Not that there is a lot of water today. It is November, things are drying, and the shallow remnants of salty water lie far from the lake’s edge.


From Mitre Rock, a bitumen bike track takes us down the slope, through a gate and onto the old railway line from Natimuk to Goroke which shut down in 1986, 92 years after it opened.


You can see a silo ahead that was probably a stopping point for the trains that moved people, mail, food and farm produce in the days before cars and giant grain trucks.
It is all quiet today, whistles, rattling wheels, steel rail and red gum sleepers a forgotten memory.
We follow the track to Mitre Dam Lake Reserve. More crumbling signs from the 1980s and another long skinny lake, which is probably fresh water but virtually dry apart from a puddle in the middle. The 720-hectare park allows camping so probably worth a look in wet year.




One tree has a big scar, and you wonder who else camped here and enjoyed the fresh water long before the trains arrived.
I skirt around the dam and follow the track to Mitre Lake’s shore.
Trees along the track provide good shelter for some wildflowers and, of course, the salt lake classic – glasswort.




There are great views back to Dyurrite and I notice the row of bare hills to the southeast which would provide some run-off into the lake.

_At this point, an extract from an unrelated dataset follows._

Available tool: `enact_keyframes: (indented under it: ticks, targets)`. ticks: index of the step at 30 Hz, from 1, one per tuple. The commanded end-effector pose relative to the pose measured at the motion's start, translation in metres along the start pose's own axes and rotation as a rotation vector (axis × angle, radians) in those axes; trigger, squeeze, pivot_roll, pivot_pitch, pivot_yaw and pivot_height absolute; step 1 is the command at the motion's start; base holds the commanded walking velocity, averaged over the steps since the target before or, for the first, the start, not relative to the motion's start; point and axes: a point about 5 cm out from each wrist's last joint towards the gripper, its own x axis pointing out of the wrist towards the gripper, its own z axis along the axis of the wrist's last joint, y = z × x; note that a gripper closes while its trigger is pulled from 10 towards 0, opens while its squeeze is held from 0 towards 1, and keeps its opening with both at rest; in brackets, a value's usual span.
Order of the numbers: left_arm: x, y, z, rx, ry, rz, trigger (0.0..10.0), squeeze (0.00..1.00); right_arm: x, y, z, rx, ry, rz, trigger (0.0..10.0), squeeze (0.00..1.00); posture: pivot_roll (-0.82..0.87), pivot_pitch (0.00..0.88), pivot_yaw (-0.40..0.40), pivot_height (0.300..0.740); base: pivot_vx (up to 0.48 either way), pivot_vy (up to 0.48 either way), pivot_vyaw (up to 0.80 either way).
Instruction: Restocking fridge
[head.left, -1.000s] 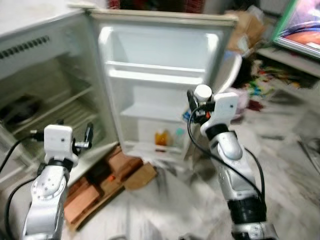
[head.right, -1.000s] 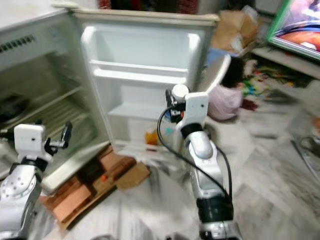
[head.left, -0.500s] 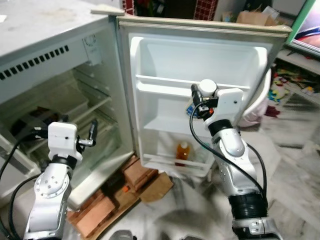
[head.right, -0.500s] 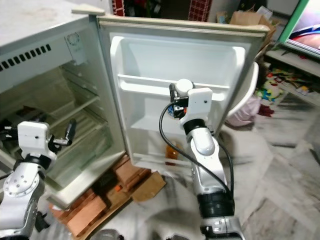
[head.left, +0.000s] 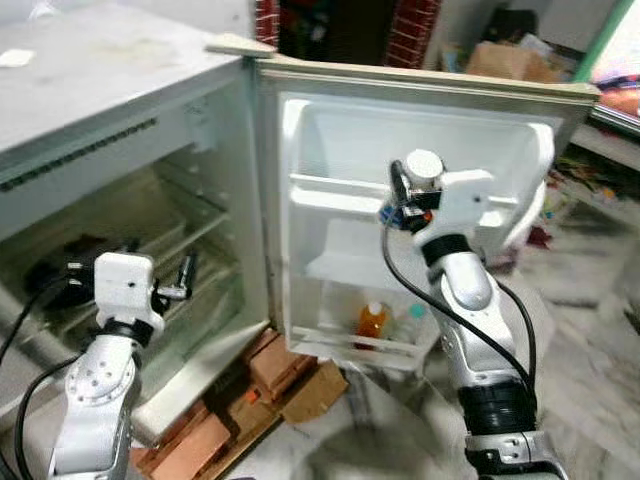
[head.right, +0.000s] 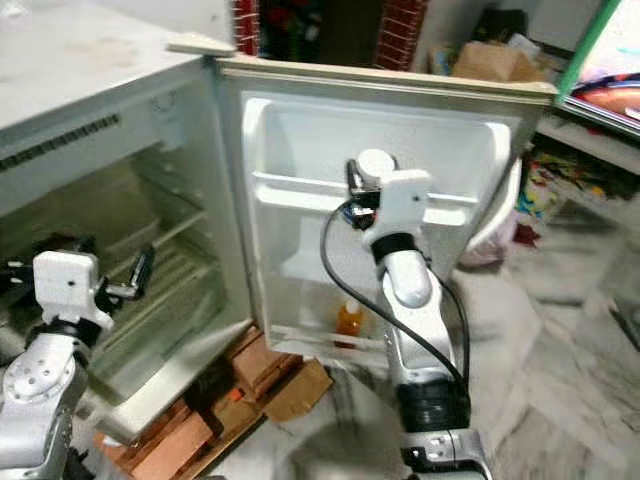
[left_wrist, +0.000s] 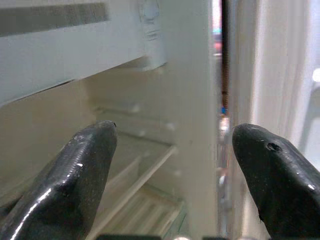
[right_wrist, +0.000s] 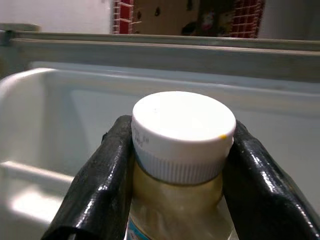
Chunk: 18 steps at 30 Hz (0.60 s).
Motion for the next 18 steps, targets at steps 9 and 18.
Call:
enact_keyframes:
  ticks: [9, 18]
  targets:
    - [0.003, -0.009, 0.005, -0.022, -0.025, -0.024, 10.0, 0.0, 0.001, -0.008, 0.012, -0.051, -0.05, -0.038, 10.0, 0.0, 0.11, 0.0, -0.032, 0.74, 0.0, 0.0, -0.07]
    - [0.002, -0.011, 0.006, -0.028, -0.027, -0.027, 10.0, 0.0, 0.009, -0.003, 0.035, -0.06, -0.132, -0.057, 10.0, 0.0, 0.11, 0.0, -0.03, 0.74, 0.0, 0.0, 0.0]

Big sky Bike Trail is aptly named. Even on a dull day, you get a powerful panorama, with Dyurrite looming large and dark beneath.
I pick my way through salty, crusty grey lake edge, watching water shimmer in the distance. It feels and smells like a beach, there are even shells on some plants, but I am 42 million years late for waves or seagulls.


From shore level you can’t really appreciate the distant water or the sheer size of Mitre. I look down instead to the plants that burst from the desolation.
That anything grows and lives here seems a miracle – and they are so bright and colorful.

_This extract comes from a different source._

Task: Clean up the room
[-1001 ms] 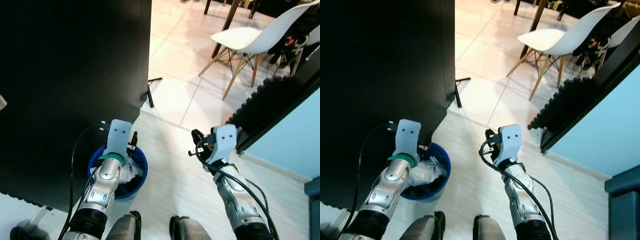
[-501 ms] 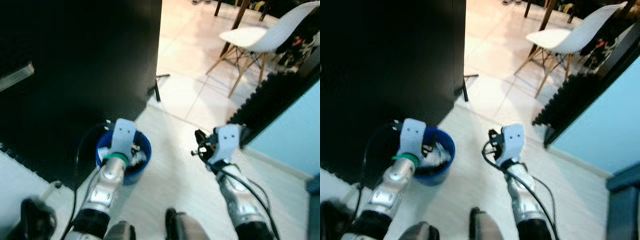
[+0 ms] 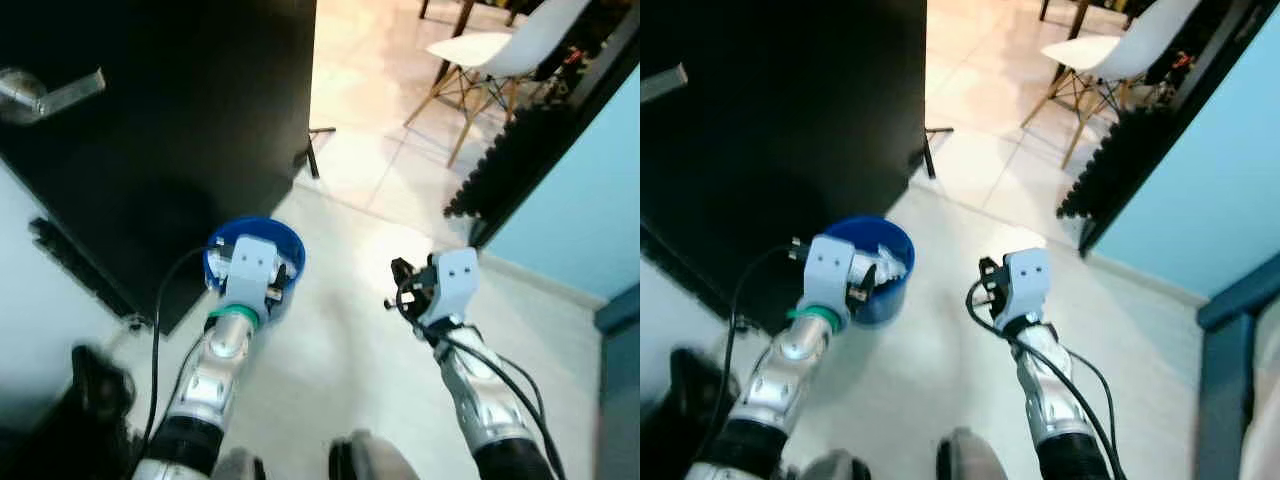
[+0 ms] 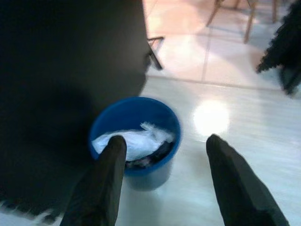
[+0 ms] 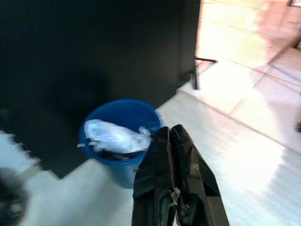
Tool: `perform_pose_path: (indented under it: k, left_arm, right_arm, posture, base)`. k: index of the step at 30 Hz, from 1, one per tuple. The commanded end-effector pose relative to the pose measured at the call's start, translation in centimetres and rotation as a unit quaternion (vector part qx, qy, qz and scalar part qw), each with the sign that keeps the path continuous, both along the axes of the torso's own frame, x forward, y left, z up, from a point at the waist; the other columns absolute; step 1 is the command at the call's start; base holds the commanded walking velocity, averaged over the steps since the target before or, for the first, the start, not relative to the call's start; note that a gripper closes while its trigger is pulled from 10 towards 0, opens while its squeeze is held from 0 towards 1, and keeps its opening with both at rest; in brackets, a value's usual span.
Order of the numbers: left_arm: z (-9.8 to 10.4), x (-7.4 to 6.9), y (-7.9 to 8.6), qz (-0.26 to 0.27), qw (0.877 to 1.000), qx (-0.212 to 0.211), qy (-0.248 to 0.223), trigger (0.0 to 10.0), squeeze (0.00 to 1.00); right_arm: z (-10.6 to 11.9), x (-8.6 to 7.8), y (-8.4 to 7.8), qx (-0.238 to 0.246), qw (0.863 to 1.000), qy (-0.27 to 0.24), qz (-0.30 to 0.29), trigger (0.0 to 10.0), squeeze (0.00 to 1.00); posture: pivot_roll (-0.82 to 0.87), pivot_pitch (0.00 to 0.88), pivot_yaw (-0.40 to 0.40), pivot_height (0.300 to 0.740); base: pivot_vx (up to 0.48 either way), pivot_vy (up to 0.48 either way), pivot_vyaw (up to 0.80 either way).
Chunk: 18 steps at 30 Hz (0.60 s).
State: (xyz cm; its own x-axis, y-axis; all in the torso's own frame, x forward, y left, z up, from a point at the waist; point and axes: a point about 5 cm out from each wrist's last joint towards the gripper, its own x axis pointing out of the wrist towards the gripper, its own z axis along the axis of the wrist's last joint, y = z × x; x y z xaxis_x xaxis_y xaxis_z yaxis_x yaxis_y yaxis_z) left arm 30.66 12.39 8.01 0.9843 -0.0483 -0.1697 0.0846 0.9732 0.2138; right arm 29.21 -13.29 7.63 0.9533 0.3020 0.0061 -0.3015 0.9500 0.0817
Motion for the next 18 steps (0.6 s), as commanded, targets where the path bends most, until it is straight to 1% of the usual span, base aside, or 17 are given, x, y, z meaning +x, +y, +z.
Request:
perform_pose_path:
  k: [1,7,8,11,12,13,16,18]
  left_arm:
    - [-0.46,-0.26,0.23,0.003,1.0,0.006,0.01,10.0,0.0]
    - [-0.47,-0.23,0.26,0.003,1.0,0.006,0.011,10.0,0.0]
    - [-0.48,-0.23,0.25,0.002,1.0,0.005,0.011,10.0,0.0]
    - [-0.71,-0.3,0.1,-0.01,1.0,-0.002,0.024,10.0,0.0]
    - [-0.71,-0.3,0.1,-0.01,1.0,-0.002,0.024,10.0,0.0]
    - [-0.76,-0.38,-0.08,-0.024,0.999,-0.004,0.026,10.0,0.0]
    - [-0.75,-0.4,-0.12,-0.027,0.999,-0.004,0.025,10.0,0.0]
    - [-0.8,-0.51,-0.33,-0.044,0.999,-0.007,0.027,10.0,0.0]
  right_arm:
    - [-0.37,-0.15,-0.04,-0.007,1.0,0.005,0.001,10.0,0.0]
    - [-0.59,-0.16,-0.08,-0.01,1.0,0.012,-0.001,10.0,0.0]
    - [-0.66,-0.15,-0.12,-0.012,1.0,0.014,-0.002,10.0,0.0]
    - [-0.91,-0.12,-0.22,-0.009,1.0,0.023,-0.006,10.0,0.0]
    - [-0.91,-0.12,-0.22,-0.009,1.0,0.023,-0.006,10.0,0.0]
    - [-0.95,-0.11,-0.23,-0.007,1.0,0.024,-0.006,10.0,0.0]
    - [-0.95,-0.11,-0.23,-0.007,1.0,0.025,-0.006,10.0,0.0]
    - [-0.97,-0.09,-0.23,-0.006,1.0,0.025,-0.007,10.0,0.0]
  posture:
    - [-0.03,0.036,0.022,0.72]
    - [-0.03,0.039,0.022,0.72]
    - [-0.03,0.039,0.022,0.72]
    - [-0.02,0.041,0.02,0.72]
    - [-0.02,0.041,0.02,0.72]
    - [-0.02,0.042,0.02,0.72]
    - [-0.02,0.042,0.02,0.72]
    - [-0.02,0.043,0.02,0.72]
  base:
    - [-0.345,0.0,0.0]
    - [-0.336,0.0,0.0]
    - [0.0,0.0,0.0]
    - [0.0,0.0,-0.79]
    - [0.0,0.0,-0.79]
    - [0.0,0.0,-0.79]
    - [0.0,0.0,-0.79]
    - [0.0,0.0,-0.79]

There are also signs of birds, bikes and kangaroos – the latter leaving big tracks, especially in wetter patches.


I see Vinegar Hill and leave the lake to head up a track to its lookout.
The hill provides a new perspective with Mitre now a big stretch of water, complete with reflections.



A patchwork of lines, colors and textures that reminds me how the Wimmera unique landscape has grown on me over the past 20 years.
And this is on a dull day. Vinegar Hill views at sunrise and sunset is even better.

I was ended my walk at Vinegar Hill but if you and return to Mitre by continuing along the track till you meet Arapiles Grass Flat Road.
Turn right and follow this road back to three Chain Road, which takes you back to the bike trail. Head through the gate near Mitre and back to your car.
Watch out in Winter – this place gets wet and always watch out for snakes too.